The Alliance Hugg Unit wells were drilled and completed in the second quarter of 2014 and are currently producing. The Alliance Commerce C wells, which represent 0.6% of our total U.S. reserves, were originally scheduled for drilling in the fourth quarter of 2014. However, other higher return wells, which did not have all necessary land work completed at December 31, 2013 (the land work was subsequently completed in 2014) and thus not included in our 2014 drilling plan, were prioritized ahead of the two Alliance Commerce C wells. As such, the scheduling for the two Alliance Commerce C wells shifted and they will not be included as proved undeveloped locations for the year-end reserve report dated December 31, 2014.
2.We note that budgeted capital expenditures for the fiscal year ended December 31, 2014 totaled $48.4 million to drill, complete, and tie-in wells on proved locations. Please describe the progress you have made through September 30, 2014 with regard to the conversion of proved undeveloped reserves and whether you expect to have developed the well locations identified as part of the timeline shown on page 13 of your Form 10-K.

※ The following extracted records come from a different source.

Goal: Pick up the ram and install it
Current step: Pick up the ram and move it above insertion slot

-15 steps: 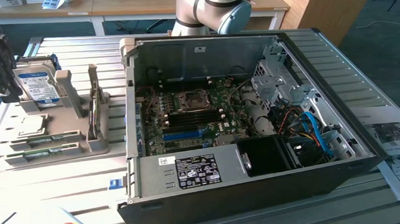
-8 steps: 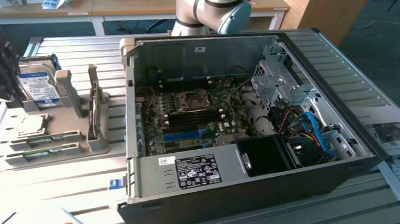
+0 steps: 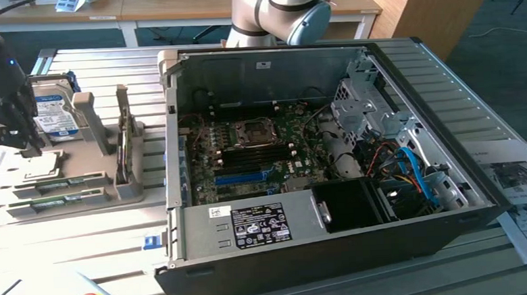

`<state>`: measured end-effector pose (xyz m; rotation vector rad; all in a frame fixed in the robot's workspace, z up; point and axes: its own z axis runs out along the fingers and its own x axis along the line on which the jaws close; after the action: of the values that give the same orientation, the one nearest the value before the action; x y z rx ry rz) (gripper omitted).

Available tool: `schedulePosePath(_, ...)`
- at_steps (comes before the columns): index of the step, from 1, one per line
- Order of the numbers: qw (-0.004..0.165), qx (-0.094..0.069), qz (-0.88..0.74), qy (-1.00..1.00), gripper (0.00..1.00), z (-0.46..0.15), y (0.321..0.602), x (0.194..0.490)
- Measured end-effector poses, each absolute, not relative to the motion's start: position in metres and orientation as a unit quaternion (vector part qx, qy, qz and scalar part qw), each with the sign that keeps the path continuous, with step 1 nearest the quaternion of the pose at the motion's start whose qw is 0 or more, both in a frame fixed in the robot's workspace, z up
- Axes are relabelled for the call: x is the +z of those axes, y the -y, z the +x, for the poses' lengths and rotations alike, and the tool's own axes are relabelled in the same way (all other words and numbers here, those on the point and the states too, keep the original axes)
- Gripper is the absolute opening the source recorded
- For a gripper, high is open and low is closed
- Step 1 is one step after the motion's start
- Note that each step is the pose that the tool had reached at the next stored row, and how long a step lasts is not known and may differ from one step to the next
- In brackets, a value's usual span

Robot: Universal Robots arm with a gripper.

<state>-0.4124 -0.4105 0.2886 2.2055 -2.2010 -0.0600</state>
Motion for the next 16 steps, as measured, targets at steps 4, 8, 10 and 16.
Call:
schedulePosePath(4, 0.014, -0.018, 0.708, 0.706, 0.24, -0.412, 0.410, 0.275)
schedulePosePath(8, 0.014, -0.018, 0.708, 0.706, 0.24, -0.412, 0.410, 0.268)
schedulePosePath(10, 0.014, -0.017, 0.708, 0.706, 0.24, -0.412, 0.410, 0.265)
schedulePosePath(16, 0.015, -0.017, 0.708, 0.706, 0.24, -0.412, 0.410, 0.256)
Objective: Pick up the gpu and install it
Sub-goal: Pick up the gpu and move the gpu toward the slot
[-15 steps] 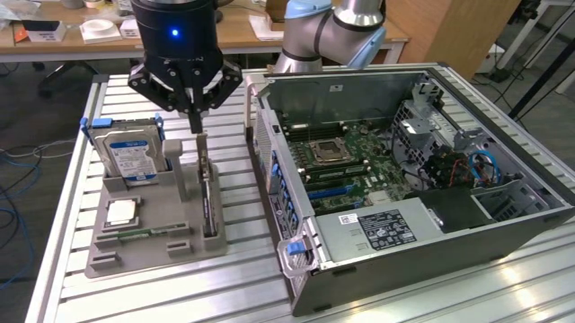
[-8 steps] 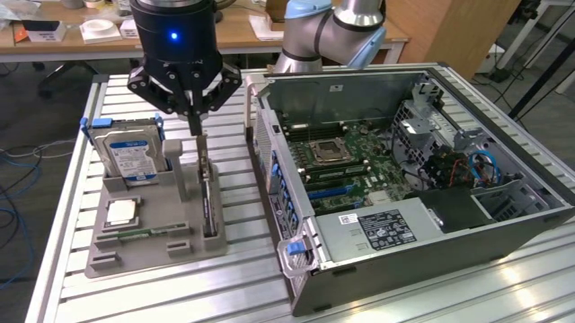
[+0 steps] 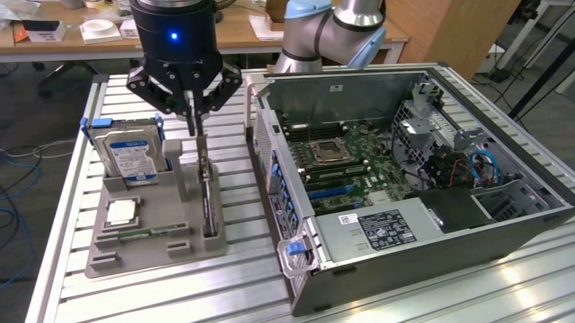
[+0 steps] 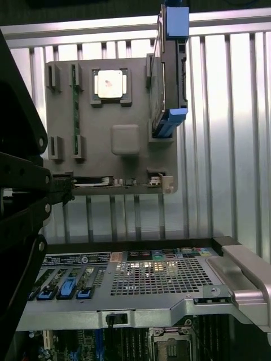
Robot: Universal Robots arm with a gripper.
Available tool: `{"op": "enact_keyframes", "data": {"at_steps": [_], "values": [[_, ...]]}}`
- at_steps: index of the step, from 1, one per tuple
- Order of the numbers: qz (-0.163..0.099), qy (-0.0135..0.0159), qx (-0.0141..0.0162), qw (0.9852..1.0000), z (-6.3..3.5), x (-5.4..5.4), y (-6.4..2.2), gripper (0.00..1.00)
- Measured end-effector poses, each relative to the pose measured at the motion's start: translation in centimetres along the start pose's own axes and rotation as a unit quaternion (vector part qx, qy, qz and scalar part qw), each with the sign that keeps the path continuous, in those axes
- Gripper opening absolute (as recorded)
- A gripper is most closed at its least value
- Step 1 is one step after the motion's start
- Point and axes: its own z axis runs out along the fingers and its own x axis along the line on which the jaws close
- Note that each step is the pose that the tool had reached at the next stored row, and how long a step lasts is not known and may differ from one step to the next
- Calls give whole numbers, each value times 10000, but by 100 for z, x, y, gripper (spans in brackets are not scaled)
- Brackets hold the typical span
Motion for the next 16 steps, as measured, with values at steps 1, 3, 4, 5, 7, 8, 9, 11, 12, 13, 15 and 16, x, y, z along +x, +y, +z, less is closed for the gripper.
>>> {"op": "enact_keyframes", "data": {"at_steps": [1,3,4,5,7,8,9,11,12,13,15,16], "values": [[0,0,0,10000,0,0,0,17],[0,0,0,10000,0,0,0,29],[0,0,0,10000,0,0,0,29],[0,0,0,10000,0,0,0,35],[0,0,0,10000,0,0,0,41],[0,0,0,10000,0,0,0,47],[0,0,0,10000,0,0,0,47],[0,0,0,10000,0,0,0,53],[0,0,0,10000,0,0,0,53],[0,0,0,10000,0,0,0,53],[0,0,0,10000,0,0,0,53],[0,0,0,10000,0,0,0,53]]}}
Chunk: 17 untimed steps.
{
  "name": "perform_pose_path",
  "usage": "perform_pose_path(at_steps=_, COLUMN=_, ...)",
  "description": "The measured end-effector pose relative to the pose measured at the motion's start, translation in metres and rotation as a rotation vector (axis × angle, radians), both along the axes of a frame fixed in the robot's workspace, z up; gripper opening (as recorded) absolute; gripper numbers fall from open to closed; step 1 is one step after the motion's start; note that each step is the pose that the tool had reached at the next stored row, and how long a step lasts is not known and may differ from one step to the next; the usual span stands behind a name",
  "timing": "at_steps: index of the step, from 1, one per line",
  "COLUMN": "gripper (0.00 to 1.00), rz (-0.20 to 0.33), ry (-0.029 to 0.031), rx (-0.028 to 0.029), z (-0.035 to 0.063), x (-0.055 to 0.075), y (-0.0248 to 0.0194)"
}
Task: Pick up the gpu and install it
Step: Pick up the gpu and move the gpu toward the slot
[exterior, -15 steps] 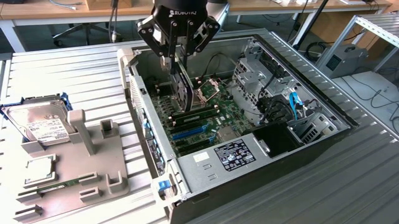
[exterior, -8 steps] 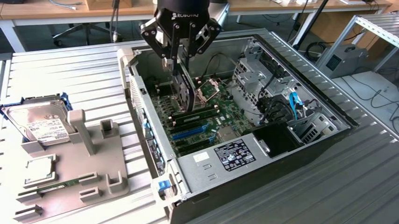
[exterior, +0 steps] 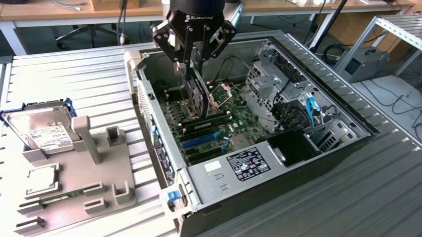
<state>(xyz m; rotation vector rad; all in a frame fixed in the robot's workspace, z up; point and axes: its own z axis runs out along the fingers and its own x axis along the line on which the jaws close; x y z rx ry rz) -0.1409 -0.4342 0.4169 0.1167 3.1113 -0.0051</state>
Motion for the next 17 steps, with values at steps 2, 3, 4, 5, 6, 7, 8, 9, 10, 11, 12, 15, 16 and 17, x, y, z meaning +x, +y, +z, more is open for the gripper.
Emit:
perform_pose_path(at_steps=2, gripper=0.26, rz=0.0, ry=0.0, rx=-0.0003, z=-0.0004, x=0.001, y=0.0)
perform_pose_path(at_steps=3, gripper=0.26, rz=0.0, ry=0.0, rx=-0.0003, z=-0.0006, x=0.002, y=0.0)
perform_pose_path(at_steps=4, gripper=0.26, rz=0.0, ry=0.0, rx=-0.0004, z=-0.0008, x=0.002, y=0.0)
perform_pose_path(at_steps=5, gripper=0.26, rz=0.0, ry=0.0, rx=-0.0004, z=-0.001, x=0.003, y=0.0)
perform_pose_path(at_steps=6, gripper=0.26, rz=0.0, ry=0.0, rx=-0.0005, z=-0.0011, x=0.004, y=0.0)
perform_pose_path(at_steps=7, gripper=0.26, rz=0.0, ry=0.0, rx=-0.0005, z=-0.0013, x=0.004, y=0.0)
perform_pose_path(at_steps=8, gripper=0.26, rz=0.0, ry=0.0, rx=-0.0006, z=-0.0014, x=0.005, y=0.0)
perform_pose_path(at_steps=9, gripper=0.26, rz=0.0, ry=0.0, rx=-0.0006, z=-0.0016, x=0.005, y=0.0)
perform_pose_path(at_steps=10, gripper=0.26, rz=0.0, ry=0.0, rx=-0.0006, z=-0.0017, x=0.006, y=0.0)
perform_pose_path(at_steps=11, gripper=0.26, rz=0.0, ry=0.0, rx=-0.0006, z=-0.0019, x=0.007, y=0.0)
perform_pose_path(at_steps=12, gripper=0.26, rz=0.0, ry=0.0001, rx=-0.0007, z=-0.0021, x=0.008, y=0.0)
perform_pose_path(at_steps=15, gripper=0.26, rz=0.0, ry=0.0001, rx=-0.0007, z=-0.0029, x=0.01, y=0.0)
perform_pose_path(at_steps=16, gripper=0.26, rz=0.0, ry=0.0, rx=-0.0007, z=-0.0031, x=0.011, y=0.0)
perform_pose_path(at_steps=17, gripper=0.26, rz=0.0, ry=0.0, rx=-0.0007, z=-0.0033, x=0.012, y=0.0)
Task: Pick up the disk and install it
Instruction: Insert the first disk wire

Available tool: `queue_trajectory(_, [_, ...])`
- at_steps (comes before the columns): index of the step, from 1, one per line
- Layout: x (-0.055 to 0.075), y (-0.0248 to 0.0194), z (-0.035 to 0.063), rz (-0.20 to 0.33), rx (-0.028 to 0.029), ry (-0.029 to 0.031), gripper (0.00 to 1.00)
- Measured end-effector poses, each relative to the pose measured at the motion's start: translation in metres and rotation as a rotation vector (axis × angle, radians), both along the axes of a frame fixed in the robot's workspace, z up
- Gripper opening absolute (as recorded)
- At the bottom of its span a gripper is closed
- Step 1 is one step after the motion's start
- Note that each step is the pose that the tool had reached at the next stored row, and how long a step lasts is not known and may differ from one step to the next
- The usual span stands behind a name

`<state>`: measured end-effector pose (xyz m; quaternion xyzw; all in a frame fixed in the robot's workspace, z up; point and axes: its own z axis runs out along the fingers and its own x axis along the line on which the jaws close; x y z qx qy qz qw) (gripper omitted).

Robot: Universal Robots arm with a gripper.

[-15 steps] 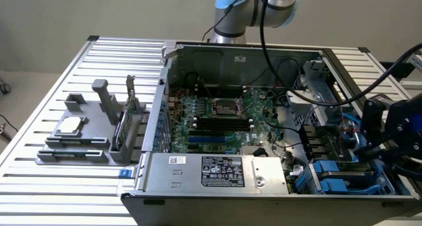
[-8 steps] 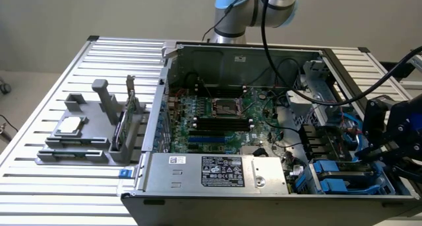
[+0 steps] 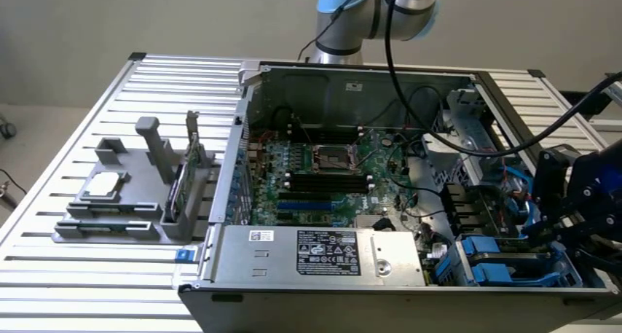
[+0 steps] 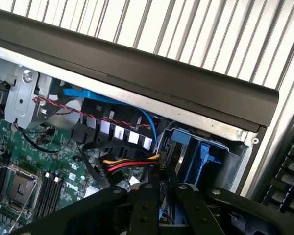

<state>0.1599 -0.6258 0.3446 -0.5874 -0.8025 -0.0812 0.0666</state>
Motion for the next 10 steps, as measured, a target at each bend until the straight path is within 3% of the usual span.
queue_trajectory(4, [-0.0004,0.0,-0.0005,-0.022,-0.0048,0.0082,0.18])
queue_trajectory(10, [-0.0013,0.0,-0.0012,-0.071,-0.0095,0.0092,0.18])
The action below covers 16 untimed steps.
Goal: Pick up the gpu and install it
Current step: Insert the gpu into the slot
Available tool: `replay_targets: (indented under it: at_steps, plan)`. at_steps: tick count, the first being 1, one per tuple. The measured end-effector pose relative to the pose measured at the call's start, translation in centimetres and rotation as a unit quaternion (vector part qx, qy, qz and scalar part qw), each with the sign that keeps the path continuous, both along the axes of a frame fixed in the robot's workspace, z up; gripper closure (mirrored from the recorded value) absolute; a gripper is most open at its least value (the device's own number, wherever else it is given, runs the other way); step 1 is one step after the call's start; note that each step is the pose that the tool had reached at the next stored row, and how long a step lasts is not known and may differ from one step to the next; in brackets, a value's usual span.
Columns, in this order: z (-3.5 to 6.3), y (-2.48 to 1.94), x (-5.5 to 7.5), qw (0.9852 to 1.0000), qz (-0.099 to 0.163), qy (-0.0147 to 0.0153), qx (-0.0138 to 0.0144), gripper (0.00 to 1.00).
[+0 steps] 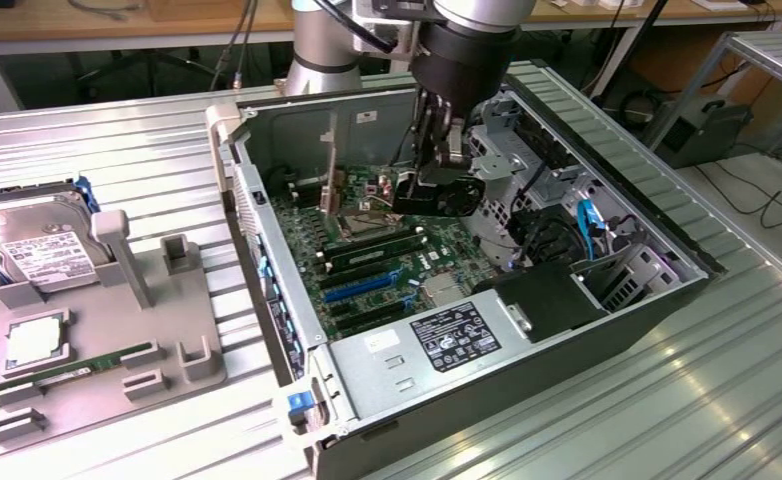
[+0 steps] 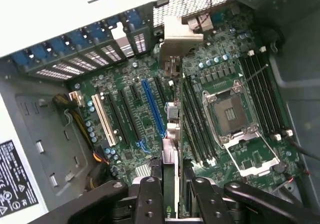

Response: In our 2013 Form 10-K, we reported that 20 proved undeveloped well locations in our Barnett Shale Asset would be developed in 2014. As of December 31, 2014, the status of these 20 proved undeveloped well locations is as follows:
• | Thirteen of these well locations were drilled during 2014, |
• | One well location, added as a proved undeveloped well location in 2013, had unforeseen drilling delays which deferred drilling to January 2015, and |
• | Six locations, four well locations where lower natural gas liquids pricing in 2014 reduced the return on investment and two well locations being the Alliance Commerce C wells discussed above in question 1, were de-prioritized as higher return well locations were identified. These six well locations will not be included as proved undeveloped locations for the year-end reserve report dated December 31, 2014. |
An additional nine well locations were drilled in the U.S. during 2014 that were not included as proved undeveloped well locations in our 2013 Form 10-K.
In our 2013 Form 10-K, we also reported that 32 proved undeveloped locations in our Horseshoe Canyon Asset would be developed in 2014. As of December 31, 2014, 15 of these well locations were drilled in 2014 and 17 well locations were replaced as higher return projects became available. These 17 well locations will not be included as proved undeveloped well locations for the year-end reserve report dated December 31, 2014. An additional 23 well locations were drilled in Canada during 2014 that were not included as proved undeveloped well locations in our 2013 Form 10-K.
Oil and Gas Acreage, page 16
3.It appears that approximately 53.5% of your undeveloped acreage in the United States is scheduled to expire in the fiscal years ended December 31, 2014 and 2015. Please describe the current status of your operations on expiring acreage and tell us whether you have entered into, or intend to enter into, delay rentals. In addition, please quantify any proved undeveloped reserves associated with undeveloped acreage which are scheduled for drilling after lease expiration.
Response: At December 31, 2013, we did not record any proved undeveloped reserves associated with undeveloped acreage. The two largest concentrations of undeveloped acreage expiring in the years ending
Mr. Ethan Horowitz
January 16, 2015
Page 3
December 31, 2014 and 2015 are in our Niobrara Asset in northwest Colorado (38% of our undeveloped acreage expirations in the years ending December 31, 2014 and 2015 in the U.S.) and in West Texas (50% of our undeveloped acreage expirations in the years ending December 31, 2014 and 2015 in the U.S.).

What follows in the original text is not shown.